§ **WHAT THE TASK REQUIRES**
Repeat exactly what runs from the line with "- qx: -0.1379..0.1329" through the last line of the material, and keep the pictures out of it.

^^^^^^^^

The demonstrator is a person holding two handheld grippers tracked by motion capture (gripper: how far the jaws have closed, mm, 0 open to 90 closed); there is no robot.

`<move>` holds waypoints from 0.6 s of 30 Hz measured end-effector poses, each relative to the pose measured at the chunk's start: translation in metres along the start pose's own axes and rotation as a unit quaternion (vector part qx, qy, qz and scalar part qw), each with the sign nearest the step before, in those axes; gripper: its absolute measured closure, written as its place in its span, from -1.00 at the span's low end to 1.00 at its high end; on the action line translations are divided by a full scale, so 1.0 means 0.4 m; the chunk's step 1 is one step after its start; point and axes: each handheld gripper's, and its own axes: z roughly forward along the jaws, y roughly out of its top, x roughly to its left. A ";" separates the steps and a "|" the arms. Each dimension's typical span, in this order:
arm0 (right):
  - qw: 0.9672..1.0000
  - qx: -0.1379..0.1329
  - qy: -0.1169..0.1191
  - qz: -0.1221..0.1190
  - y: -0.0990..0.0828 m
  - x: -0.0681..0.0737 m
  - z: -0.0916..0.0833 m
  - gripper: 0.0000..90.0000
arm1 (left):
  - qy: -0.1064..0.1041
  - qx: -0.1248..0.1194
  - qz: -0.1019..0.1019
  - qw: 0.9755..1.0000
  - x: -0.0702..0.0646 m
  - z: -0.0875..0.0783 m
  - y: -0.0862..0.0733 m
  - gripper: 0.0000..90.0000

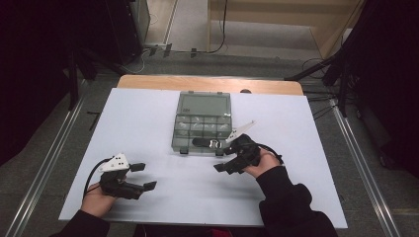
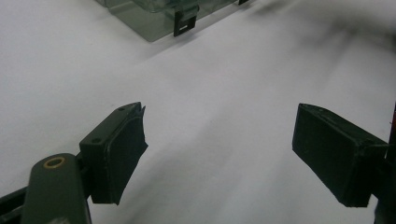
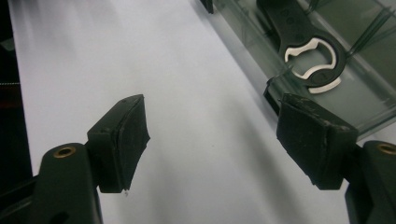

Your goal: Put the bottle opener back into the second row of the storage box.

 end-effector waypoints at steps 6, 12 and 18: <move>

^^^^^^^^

§ **RESULT BELOW**
  - qx: -0.1379..0.1329
  - qy: -0.1169..0.1191
  - qz: -0.1221..0.1190
  - y: -0.0990..0.0828 m
  - x: -0.0681..0.0737 m
  - z: -0.0916..0.0833 m
  - gripper: 0.0000..90.0000
arm1 (left):
  - qy: -0.1064..0.1041
  - qx: -0.1248..0.1194
  - qz: -0.1019..0.1019
  - qw: 0.9755..1.0000
  - x: -0.0702..0.0646 m
  - z: -0.0875..0.0783 m
  - y: -0.0862..0.0733 m
  - gripper: 0.0000..90.0000


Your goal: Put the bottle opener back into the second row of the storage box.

 end-effector waypoints at steps 6, 12 and 18: <move>

No more work is needed on this exercise.